Exercise description: Which lines in the data below contain the string "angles"? Show each one.

### Data supplied

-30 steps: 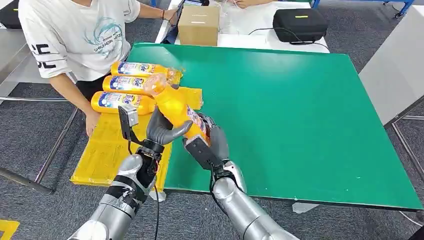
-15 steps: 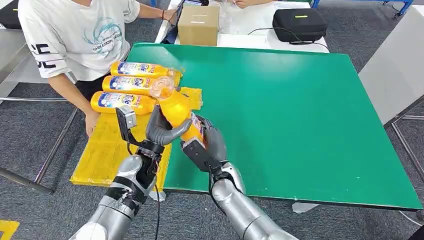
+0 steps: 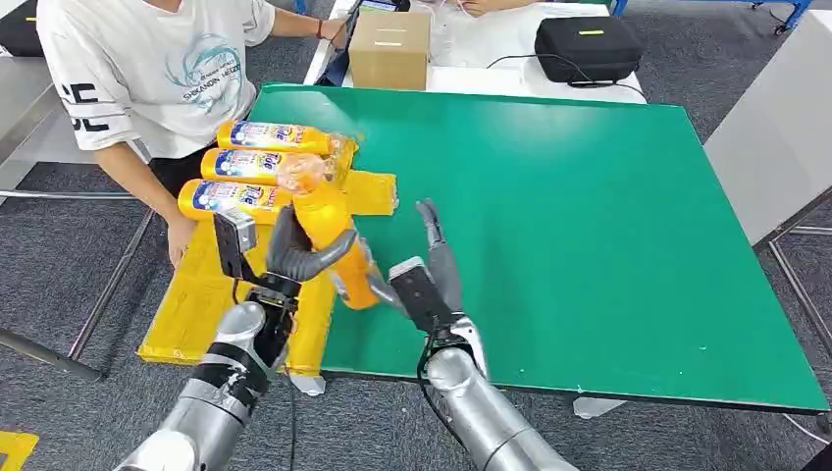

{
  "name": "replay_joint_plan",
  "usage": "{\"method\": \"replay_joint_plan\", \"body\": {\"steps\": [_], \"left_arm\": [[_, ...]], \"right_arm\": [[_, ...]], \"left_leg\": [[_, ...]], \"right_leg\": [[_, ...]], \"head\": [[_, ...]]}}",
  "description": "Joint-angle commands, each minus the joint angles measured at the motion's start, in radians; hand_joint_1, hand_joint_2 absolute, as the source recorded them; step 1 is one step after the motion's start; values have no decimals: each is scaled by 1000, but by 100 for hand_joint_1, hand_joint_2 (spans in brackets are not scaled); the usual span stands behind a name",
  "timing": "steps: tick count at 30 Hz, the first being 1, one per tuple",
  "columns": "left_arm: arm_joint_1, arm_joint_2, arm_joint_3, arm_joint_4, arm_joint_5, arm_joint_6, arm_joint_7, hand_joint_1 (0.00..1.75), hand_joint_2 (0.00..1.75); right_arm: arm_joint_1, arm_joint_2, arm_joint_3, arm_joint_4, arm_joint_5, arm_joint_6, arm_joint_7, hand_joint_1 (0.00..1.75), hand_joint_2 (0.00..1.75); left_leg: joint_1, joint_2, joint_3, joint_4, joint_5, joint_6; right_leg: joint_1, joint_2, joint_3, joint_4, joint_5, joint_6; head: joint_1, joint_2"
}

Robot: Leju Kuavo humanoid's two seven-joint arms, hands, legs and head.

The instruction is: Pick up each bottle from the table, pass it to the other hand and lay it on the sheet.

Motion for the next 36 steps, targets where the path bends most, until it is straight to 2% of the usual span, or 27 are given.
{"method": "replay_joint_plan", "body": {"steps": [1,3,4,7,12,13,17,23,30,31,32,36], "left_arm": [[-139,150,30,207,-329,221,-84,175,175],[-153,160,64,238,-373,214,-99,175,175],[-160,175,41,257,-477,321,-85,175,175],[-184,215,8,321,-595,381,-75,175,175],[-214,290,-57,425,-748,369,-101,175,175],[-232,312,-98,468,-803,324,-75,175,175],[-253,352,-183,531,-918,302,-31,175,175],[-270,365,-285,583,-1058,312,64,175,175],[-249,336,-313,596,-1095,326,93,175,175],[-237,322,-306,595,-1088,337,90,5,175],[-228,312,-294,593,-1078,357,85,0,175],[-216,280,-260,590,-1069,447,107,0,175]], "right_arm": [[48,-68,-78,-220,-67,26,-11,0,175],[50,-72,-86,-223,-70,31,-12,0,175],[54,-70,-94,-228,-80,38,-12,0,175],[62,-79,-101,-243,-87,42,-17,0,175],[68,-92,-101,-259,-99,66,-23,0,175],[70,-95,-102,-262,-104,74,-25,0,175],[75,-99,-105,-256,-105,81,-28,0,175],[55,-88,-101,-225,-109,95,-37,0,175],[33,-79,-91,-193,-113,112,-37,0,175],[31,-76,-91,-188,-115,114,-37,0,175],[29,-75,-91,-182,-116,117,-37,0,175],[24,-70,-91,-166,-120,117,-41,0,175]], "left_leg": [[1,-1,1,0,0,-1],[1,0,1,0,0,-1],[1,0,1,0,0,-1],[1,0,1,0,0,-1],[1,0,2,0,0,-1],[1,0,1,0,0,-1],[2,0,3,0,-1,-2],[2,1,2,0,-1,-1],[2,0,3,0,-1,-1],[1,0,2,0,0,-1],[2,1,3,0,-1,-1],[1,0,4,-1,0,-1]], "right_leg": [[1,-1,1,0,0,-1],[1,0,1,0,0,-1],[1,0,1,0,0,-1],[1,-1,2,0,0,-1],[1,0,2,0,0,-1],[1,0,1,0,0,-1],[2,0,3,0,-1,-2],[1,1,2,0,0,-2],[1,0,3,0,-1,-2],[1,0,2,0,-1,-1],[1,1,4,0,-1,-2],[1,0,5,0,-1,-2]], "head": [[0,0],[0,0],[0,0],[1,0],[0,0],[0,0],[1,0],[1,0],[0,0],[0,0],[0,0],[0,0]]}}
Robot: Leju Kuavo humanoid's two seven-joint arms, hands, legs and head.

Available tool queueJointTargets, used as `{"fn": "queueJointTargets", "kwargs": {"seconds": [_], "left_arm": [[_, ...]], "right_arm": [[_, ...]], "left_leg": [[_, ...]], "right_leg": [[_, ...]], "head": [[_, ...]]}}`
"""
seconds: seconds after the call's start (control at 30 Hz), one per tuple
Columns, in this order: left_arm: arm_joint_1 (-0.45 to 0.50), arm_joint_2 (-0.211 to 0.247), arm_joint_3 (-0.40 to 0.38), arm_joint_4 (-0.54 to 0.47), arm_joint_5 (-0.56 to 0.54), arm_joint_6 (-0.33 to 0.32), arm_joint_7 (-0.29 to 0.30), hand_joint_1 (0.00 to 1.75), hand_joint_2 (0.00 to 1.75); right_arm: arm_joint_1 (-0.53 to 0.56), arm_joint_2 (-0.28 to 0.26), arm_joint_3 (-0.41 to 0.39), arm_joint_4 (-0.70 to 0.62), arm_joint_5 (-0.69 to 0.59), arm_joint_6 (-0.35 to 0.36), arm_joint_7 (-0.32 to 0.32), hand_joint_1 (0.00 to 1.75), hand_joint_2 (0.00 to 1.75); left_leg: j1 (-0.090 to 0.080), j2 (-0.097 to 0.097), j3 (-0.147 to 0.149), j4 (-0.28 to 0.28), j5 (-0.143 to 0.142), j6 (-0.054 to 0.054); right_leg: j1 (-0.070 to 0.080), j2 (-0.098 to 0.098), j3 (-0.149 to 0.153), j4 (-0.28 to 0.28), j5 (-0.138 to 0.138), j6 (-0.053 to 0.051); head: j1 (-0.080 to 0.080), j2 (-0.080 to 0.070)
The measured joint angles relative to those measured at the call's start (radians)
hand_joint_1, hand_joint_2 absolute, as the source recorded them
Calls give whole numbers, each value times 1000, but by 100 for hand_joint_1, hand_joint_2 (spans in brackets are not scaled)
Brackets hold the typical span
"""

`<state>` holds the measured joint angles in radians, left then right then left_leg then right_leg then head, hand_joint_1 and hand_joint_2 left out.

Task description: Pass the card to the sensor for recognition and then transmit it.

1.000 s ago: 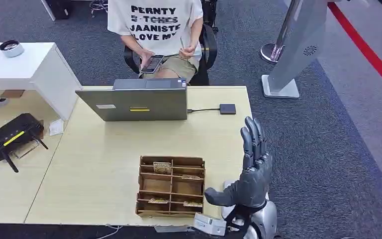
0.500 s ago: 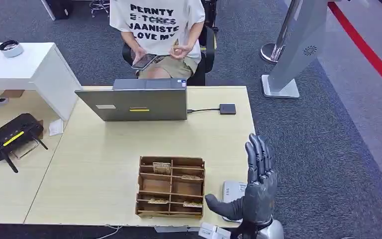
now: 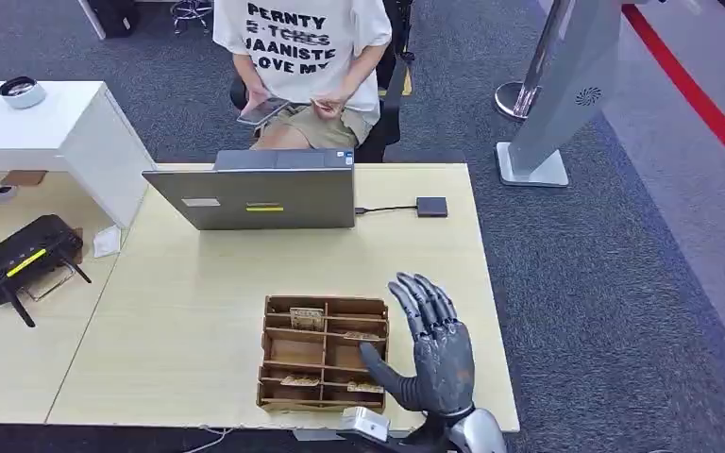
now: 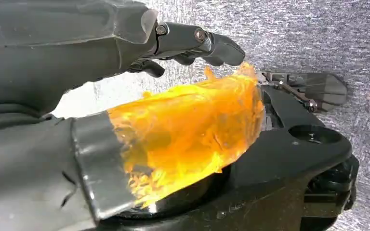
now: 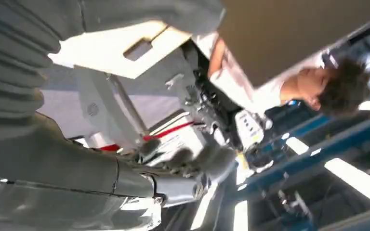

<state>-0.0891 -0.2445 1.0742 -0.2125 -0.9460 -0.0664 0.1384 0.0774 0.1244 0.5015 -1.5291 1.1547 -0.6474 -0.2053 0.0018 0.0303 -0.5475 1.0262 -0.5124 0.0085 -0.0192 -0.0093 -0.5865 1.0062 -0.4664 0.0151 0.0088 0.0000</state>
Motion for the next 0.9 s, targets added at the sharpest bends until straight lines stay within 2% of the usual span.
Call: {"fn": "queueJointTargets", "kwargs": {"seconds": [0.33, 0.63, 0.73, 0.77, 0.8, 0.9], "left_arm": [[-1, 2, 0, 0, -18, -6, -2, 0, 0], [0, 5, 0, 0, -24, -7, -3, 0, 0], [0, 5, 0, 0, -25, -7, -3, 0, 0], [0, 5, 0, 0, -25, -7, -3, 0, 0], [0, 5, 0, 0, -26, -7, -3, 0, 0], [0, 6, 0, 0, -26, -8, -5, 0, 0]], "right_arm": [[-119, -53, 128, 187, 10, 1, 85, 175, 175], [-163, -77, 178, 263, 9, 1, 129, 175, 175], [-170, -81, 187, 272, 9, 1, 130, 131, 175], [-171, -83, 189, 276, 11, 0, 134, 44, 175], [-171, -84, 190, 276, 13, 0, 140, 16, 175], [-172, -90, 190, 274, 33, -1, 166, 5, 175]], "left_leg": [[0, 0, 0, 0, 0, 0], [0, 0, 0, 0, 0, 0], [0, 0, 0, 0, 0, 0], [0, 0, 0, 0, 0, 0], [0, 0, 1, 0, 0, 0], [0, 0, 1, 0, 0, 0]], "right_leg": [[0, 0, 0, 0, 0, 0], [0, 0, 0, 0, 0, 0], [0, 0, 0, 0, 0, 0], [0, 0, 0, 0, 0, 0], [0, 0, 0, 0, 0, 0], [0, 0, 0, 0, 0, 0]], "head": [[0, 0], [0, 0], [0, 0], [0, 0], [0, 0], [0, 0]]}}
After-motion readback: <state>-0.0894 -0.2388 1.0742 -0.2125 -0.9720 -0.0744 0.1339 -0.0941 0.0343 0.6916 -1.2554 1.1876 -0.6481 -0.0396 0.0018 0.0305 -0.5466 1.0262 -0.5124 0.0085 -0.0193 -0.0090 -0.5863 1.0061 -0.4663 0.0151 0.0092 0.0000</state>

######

Solution to the problem:
  "description": "Joint-angle commands, each minus the joint angles measured at the motion's start, in radians; hand_joint_1, hand_joint_2 absolute, as the source recorded them; step 1 is one step after the motion's start; values have no decimals: each is scaled by 1000, but by 100 for hand_joint_1, hand_joint_2 (spans in brackets are not scaled); the usual span stands behind a name",
The measured joint angles relative to those measured at the call's start (radians)
`<state>` holds the measured joint angles in radians, left then right then left_leg then right_leg then head, hand_joint_1 and hand_joint_2 left out.

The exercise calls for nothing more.